One of the first things I learned in my culinary classes was the French term mise en place, which roughly translates to everything in its place. This is one of the essential concepts in the kitchen and starts before you even think about cooking. Having the right ingredients, tools, and equipment to help your cooking experience goes smoothly is very important. Like I said in my previous blog, “Cooking And Cost Savings?” being prepared can help you save money when you cook. I wanted to discuss some of the things I used to help me organize before cooking a new dish or even step foot in the kitchen.

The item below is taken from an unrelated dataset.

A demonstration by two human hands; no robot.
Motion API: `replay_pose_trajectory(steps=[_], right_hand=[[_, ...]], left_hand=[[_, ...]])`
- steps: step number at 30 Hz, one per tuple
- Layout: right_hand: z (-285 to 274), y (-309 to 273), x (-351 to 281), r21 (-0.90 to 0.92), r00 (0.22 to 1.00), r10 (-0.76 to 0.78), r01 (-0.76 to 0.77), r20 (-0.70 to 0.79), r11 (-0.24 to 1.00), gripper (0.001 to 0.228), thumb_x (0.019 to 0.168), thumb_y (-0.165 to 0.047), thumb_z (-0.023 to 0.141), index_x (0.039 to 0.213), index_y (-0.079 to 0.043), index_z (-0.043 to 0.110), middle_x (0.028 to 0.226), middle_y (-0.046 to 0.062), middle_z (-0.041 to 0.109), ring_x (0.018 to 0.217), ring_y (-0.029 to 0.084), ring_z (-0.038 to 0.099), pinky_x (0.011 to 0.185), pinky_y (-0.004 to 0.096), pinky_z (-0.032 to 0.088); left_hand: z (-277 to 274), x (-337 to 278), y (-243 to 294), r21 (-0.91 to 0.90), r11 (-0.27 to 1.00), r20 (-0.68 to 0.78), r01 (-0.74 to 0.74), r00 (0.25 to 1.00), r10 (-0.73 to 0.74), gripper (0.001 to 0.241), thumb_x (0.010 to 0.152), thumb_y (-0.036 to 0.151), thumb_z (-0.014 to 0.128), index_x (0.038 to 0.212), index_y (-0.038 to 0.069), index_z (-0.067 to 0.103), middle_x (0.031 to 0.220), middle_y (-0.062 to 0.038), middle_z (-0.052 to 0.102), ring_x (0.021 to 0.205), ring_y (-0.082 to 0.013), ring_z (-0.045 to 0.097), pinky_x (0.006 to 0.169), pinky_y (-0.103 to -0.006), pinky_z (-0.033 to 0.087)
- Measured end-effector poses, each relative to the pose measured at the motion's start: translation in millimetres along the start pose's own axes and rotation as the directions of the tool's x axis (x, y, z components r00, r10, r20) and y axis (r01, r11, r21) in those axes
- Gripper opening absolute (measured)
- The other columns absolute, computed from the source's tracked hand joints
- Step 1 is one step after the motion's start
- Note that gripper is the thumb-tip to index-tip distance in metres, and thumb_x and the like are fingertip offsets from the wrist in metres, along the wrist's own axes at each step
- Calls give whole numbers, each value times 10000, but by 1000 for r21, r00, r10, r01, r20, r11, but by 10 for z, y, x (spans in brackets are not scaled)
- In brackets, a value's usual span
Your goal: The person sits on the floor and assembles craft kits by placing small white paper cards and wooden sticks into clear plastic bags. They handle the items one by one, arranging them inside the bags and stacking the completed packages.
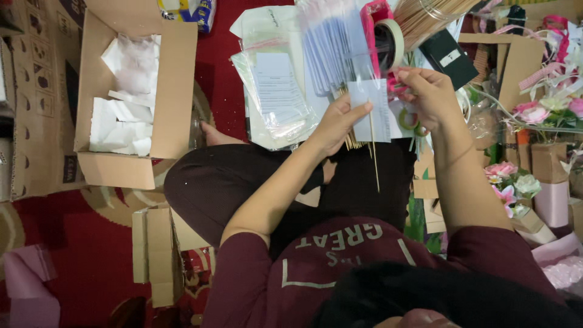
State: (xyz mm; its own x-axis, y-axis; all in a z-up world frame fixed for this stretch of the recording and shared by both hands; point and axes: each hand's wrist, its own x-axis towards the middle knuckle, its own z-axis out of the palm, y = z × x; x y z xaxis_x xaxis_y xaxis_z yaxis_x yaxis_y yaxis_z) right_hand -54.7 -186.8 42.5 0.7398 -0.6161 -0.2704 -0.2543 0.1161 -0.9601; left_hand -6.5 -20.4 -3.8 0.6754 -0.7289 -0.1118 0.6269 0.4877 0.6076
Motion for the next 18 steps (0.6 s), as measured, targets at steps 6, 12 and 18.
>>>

I think we’ve all seen those recipes that are so long and complicated that we were overly intimidated and shy away from the recipe. One great way of getting used to a new recipe is to rewrite it in a particular format known as T forming a recipe. Although this can be done in many ways, here is a link to one of my favorite Excel templates for this recipe format. T forming recipes allows you to see what ingredients are needed for each step. By doing this, you get a chance to read through your recipe and look at all of the necessary steps and ingredients and how to do it most efficiently. I’ve been doing this process for years, and it’s given me a clearer picture of a recipe before I even start.

Another excellent tool for being prepared in the kitchen has the time to do stuff. Let’s face it when we get home from a long day of work, the last thing we want to do is start cutting vegetables. This can be done ahead of time, be on Sunday night, and prepare for the entire week so recipes can go smoothly and quickly. Not only does having these ingredients on hand and in the prepared form save you so much time, but you’re less likely to come home and just order takeout if the recipe only takes 20 minutes to cook. Now keep in mind this is different from meal prepping because the meal will still be prepared fresh when you’re serving it, but prep work like cutting onions and vegetables can be done all at once. It’s also efficient to use a food processor and not rewash it every Night to chop the vegetables.

Everyone should take the time to do that mise en place, and trust me; you won’t regret it. Go through those recipes, rewrite them, and understand them so that when you come to prepare the dish, it can be a successful project. Hopefully, both of these things can help you be more organized and prepared in the kitchen to keep it cooking; let’s all go and mise en place.